=== Requirement ===
Tally the lines in the listing below that contain "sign" and report the tally alone.

=== Record extracts ===
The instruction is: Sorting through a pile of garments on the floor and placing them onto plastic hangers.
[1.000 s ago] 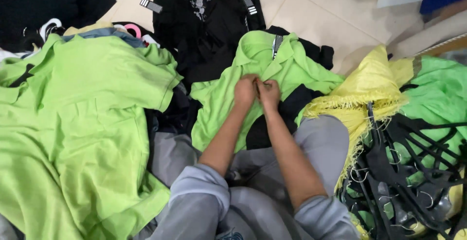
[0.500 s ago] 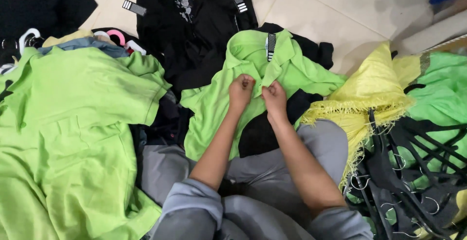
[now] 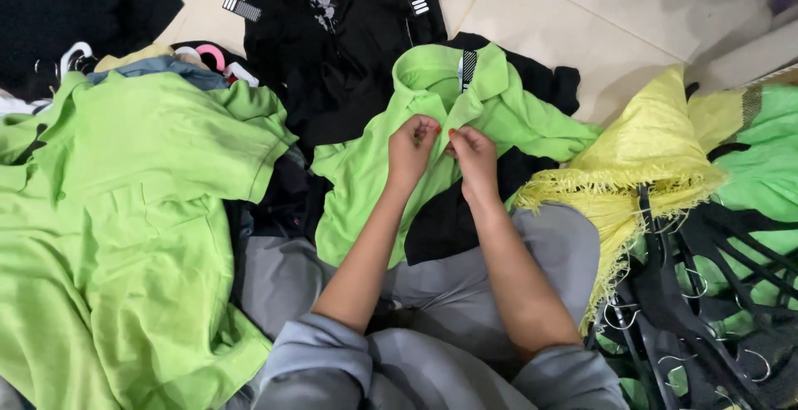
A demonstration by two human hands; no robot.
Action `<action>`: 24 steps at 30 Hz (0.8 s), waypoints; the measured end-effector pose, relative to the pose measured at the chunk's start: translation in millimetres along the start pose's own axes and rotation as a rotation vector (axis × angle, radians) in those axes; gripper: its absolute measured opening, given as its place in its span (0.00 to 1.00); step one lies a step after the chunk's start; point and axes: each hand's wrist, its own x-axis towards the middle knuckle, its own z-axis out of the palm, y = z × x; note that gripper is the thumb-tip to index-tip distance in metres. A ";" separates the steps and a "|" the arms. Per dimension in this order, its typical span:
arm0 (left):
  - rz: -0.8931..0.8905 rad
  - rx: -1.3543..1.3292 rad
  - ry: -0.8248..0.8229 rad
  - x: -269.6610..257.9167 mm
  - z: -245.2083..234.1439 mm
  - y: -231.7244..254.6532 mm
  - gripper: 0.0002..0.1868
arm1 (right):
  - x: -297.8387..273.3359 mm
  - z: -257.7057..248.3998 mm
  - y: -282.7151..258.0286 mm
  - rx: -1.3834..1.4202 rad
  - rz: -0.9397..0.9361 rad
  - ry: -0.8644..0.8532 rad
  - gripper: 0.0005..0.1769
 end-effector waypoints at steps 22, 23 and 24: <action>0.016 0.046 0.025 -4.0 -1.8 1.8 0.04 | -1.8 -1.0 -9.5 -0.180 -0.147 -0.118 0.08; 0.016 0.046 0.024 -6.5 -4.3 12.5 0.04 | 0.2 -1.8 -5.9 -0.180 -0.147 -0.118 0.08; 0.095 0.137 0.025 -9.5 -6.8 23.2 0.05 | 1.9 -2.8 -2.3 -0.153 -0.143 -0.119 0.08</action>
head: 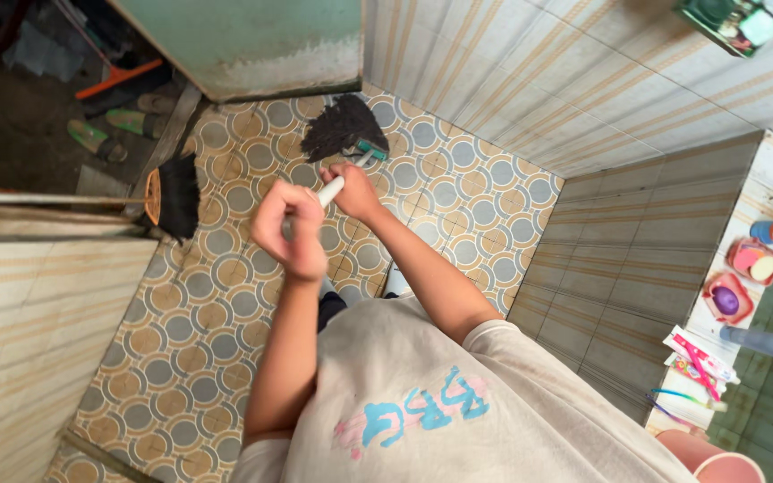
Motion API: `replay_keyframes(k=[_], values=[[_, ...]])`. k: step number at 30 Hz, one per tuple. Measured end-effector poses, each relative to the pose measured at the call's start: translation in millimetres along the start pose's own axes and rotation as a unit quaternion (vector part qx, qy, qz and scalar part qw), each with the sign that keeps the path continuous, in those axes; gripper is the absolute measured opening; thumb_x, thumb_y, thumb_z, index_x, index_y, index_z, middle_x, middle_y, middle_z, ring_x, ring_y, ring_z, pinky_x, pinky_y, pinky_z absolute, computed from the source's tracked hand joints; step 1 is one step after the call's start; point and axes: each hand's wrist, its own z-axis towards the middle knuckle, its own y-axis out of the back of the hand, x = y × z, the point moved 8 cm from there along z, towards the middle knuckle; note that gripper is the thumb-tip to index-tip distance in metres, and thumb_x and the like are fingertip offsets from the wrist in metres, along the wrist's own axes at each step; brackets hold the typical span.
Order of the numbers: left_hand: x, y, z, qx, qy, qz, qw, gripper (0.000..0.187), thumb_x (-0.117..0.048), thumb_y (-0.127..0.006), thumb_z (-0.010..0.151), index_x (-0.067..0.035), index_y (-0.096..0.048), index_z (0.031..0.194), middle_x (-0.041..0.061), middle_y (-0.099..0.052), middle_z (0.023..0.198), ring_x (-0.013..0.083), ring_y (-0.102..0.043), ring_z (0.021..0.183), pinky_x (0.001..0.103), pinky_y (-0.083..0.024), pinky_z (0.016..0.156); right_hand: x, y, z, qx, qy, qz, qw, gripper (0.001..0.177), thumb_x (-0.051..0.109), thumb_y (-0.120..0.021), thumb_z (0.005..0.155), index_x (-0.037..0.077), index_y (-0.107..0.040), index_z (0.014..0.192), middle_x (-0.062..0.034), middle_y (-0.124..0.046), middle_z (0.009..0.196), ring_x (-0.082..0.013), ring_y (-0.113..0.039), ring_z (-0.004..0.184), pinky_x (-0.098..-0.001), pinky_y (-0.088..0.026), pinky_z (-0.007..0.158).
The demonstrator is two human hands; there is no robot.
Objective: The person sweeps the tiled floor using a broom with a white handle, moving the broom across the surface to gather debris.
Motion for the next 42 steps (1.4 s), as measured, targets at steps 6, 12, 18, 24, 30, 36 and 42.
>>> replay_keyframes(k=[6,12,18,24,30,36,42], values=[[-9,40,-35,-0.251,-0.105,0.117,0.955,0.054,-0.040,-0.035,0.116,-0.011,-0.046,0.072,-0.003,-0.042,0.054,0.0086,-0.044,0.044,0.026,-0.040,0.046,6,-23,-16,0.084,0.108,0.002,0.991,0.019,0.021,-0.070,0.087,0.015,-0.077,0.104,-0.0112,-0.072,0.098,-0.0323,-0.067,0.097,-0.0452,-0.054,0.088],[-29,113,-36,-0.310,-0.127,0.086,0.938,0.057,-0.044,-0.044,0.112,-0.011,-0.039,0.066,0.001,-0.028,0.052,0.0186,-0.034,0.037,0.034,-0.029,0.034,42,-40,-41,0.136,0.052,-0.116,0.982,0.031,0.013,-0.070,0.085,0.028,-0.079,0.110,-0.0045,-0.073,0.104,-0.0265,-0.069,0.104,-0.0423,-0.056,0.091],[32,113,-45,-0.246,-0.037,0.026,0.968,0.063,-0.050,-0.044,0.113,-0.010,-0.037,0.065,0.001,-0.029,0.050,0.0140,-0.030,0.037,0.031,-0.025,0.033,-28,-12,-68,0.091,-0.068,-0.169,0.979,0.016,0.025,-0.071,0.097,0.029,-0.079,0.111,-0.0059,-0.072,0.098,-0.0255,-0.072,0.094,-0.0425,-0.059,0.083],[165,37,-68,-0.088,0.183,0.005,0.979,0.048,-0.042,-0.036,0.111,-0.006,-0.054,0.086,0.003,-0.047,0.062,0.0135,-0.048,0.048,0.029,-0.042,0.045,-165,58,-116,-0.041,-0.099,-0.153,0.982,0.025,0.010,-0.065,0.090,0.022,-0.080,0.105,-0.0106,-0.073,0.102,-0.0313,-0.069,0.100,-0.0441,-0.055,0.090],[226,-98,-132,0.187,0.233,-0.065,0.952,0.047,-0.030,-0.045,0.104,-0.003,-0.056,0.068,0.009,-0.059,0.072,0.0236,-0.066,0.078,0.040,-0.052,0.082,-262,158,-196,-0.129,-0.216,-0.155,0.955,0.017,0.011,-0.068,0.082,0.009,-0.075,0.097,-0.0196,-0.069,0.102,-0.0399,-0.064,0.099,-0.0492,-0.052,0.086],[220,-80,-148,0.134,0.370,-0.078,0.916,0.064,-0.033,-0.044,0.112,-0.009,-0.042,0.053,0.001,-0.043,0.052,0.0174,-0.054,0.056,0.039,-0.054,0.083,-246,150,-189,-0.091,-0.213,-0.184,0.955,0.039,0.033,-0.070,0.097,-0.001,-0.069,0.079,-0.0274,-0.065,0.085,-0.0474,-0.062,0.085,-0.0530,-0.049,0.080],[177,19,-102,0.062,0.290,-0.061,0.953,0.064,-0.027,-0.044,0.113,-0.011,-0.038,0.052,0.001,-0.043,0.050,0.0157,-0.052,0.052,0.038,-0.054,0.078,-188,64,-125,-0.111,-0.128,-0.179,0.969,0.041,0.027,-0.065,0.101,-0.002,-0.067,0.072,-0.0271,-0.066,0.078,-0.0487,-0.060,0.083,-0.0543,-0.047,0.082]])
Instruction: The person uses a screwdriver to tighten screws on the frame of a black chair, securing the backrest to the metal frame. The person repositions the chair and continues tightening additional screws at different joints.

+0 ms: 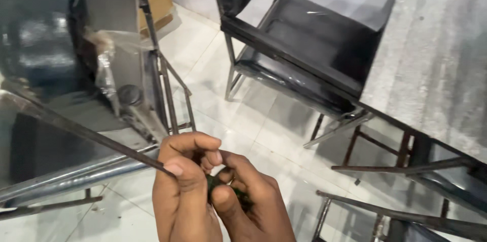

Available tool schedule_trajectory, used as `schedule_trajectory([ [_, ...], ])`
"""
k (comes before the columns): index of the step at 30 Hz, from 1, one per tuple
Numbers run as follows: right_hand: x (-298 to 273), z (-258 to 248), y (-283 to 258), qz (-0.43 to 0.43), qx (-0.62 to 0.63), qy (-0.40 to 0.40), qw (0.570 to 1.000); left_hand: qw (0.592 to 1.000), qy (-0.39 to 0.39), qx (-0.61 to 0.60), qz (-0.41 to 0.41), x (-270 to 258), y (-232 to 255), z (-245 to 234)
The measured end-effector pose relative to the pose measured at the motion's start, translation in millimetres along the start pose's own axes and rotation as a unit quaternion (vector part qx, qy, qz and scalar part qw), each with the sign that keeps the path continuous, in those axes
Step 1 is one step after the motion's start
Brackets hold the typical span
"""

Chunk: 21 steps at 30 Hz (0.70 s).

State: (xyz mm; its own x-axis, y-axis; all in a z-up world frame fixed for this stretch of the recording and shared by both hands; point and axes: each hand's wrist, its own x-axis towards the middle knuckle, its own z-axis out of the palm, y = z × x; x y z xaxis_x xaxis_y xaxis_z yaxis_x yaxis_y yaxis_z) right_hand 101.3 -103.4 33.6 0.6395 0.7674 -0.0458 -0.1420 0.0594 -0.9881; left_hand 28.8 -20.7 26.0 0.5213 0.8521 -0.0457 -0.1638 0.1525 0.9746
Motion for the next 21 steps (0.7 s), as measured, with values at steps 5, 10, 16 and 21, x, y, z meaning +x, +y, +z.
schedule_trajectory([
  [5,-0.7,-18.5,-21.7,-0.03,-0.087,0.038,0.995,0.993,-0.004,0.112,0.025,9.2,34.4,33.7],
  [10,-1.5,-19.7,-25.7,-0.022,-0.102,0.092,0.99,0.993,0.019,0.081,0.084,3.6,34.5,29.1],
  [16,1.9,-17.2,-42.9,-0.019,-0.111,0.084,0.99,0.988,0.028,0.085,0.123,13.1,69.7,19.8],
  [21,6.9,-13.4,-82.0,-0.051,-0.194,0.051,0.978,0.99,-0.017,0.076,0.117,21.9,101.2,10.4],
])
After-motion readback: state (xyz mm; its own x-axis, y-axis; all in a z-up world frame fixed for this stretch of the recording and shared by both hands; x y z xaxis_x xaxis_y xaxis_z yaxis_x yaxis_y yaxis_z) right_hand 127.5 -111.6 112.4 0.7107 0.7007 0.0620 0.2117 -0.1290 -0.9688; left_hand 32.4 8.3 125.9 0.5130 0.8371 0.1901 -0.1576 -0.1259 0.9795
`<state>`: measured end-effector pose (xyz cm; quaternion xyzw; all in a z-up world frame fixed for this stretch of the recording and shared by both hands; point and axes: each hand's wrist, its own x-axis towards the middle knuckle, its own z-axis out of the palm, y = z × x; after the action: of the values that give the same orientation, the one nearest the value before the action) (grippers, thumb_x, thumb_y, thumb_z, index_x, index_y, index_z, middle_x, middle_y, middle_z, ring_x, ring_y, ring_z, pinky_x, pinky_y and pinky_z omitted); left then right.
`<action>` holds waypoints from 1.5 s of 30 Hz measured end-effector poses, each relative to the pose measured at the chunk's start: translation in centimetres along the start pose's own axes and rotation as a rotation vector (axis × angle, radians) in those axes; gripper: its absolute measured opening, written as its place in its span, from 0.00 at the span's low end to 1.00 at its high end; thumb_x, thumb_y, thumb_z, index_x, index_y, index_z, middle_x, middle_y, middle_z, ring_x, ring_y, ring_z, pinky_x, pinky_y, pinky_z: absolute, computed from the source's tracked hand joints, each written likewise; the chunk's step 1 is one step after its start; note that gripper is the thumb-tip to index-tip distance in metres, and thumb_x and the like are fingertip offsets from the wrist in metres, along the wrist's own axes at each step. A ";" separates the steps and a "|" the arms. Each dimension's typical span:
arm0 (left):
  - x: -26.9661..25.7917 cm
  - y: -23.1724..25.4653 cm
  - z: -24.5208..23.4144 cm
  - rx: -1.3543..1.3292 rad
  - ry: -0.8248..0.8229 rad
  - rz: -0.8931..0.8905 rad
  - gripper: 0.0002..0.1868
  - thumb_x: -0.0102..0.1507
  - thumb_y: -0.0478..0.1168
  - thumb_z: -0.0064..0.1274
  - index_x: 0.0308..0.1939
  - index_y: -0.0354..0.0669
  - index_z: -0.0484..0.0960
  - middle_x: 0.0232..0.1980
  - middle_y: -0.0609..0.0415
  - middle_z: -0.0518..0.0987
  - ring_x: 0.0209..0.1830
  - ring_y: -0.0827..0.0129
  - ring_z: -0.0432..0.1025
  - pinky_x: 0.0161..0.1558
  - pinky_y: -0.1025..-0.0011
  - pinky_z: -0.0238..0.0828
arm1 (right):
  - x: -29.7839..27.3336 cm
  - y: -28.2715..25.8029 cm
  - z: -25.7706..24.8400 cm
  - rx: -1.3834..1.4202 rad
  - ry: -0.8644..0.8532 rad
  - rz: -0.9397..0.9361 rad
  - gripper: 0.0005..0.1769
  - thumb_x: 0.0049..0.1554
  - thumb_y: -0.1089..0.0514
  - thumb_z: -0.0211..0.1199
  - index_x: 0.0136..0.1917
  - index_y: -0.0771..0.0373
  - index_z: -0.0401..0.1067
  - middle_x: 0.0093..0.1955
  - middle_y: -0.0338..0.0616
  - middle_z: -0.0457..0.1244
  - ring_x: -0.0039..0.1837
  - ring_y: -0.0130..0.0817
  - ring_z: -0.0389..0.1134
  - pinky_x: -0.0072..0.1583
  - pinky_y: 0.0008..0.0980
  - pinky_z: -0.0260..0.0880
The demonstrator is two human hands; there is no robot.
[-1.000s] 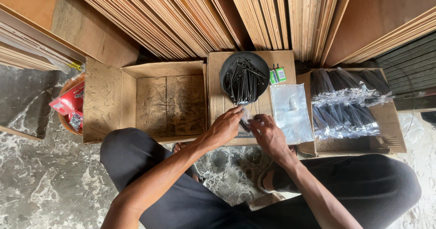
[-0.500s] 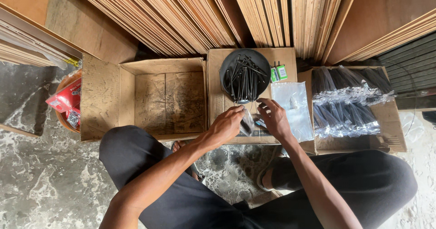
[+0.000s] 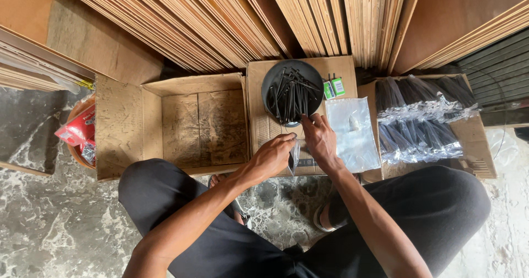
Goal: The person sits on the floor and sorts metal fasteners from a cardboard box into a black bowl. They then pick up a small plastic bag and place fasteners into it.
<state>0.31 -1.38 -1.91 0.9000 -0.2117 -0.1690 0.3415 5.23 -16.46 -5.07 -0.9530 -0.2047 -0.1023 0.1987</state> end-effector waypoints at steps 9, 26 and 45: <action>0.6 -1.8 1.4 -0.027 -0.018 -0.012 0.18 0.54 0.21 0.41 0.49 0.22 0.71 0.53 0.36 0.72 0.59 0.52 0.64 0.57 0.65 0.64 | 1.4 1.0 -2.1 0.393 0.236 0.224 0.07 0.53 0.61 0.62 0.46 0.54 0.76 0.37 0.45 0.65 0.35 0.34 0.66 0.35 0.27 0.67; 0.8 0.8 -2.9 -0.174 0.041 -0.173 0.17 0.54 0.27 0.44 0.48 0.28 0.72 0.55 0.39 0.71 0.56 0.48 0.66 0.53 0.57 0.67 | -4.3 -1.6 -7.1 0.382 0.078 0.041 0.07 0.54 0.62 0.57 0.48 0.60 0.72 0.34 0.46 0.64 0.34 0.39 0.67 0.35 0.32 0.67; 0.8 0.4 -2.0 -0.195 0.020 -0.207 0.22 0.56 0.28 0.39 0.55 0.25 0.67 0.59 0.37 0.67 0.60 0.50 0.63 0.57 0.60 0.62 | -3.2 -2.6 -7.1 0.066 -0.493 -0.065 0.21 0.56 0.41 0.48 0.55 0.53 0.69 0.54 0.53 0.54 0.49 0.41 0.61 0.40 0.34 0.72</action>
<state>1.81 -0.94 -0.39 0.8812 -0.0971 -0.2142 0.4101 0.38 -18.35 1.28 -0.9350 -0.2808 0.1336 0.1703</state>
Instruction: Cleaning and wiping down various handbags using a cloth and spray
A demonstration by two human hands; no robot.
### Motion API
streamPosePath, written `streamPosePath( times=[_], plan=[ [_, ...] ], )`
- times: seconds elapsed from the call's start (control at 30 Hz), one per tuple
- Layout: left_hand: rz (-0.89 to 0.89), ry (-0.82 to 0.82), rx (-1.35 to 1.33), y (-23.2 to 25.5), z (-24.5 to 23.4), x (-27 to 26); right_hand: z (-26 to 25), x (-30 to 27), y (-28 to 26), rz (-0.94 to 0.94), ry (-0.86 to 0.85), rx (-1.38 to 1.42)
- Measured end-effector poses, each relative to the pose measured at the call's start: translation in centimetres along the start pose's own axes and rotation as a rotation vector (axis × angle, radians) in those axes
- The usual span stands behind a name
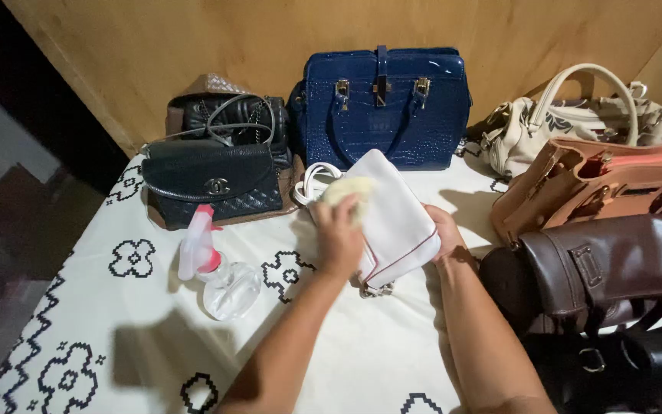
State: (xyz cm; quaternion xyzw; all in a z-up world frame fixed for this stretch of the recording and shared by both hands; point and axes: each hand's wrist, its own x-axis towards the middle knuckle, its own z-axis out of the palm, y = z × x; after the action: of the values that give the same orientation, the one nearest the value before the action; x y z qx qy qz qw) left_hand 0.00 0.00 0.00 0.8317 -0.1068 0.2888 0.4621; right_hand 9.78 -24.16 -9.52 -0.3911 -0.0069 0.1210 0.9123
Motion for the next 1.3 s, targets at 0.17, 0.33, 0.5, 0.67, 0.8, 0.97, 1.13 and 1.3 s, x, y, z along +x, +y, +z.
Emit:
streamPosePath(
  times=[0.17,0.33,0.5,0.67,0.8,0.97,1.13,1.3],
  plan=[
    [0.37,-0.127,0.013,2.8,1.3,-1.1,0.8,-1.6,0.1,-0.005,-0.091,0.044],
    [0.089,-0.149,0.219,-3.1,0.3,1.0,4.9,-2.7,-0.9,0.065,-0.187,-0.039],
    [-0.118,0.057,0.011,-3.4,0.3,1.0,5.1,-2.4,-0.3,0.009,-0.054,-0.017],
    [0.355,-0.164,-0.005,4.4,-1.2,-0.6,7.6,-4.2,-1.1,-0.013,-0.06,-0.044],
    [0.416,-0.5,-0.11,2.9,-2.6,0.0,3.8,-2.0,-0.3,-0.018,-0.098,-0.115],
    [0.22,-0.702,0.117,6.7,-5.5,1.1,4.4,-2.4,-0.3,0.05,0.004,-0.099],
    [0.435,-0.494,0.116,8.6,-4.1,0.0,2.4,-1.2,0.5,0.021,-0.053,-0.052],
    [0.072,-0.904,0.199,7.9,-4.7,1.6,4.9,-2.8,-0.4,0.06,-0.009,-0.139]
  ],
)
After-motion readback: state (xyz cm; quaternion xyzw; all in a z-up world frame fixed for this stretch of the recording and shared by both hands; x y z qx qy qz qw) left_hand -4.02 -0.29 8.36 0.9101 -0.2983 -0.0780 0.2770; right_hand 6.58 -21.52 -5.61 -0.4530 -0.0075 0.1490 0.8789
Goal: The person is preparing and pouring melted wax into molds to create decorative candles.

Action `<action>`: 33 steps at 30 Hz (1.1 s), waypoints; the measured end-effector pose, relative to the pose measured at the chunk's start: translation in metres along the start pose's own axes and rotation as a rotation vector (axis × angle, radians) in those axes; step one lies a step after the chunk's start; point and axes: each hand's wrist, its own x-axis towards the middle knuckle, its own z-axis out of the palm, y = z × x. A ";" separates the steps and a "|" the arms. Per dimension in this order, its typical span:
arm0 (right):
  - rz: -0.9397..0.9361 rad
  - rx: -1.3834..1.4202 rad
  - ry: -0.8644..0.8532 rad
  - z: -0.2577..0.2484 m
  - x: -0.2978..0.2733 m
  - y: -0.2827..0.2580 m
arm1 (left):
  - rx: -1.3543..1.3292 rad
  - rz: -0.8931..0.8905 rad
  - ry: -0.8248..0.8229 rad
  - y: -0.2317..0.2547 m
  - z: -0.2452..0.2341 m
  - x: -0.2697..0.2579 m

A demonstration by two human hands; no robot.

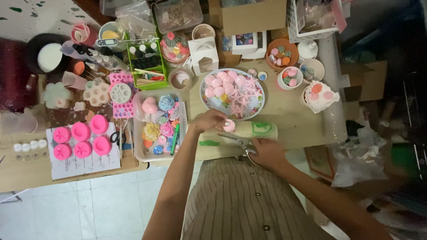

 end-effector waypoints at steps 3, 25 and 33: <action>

=== Result for this task ===
2